CTLA4 Signaling in Cytotoxic T Lymphocytes


Pathway Description

CTLA4 is an essential negative regulator of T-cell activation. Costimulation involves an integration of activating signals (CD28) and inhibitory signals (CTLA4) with TCR / MHC signals to determine the outcome of a T-cell's encounter with antigen on a presenting cell. Expression of CTLA4 is dependent both on TCR stimulation by antigens and on CD28 engagement with the activating proteins CD80 and CD86. At the cell membrane, CTLA4 undergoes dimerization, and each CTLA4 dimer can bind two independent CD80/CD86 homodimers, forming a linear zipper-like structure between CD80/CD86 and CTLA-4 homodimers.

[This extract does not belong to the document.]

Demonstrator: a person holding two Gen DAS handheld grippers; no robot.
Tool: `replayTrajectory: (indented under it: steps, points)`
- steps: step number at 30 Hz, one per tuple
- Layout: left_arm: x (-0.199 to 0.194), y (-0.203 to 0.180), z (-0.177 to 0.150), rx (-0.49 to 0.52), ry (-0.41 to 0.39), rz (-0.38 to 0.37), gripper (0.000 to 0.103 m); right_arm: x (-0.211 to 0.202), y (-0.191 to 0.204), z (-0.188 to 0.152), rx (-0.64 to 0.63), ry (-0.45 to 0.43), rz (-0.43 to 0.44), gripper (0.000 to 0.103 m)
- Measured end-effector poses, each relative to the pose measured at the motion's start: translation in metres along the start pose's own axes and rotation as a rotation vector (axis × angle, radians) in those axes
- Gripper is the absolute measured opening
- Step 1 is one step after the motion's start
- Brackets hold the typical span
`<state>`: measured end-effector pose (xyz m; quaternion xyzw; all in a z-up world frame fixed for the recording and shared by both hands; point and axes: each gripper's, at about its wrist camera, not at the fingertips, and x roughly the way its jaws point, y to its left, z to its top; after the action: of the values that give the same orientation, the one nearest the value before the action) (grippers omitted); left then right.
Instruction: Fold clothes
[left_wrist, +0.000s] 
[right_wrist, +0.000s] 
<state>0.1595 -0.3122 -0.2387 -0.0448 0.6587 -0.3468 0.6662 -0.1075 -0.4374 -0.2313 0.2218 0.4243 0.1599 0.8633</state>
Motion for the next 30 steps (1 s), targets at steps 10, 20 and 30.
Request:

CTLA4 binds CD80/86 with 500 to 2500 times greater avidity than does CD28, competitively reducing binding with activating receptor CD28. Activated CTLA4 binds to PI3K, the tyrosine phosphatases SHP1 and SHP2, and the serine/threonine phosphatase PP2A. SHP1 and SHP2 dephosphorylate TCR signaling proteins, whereas PP2A targets phosphoserine/threonine residues, inhibiting AKT. Binding of CTLA4 to PI3K suggests that the co-receptor could generate positive signals in common with CD28. But in the context of additional negative-signaling events, such as PP2A, SHP1 and SHP2, interference with T-cell activation would predominate.The activation of T-cells by antigen-MHC-I complex carried on presenting cells initiates a cascade of events, the first of which is phosphorylation of the PTKs belonging to the Src and SYK / ZAP70 families. Initiation of T-cell activation is mediated by phosphorylation of the ITAMs on the TCR-CD3 complex by Lck, and Fyn. The phosphorylated ITAMs then bind the SH2 domains of ZAP70 / SYK. This in turn results in phosphorylation and activation of ZAP70 and SYK, which amplify signals from the TCR through the activation of the adaptor proteins LAT, SLP76, GADS, TRIM and enzymatic effectors such as PLC-γ1 in order to trigger an immune response. Signaling through CD28 is the essential second signal for T-cell activation, and activates PRKCQ and PI3K, and promotes cytokine IL-2 production and entry into the cell cycle, T-cell survival, T-helper-cell differentiation and immunoglobulin isotype switching. CTLA4 inhibits CD28, (possibly directly, but certainly through competition for CD80 and CD86 at the immunological synapse), particularly its recruitment of PRKCQ.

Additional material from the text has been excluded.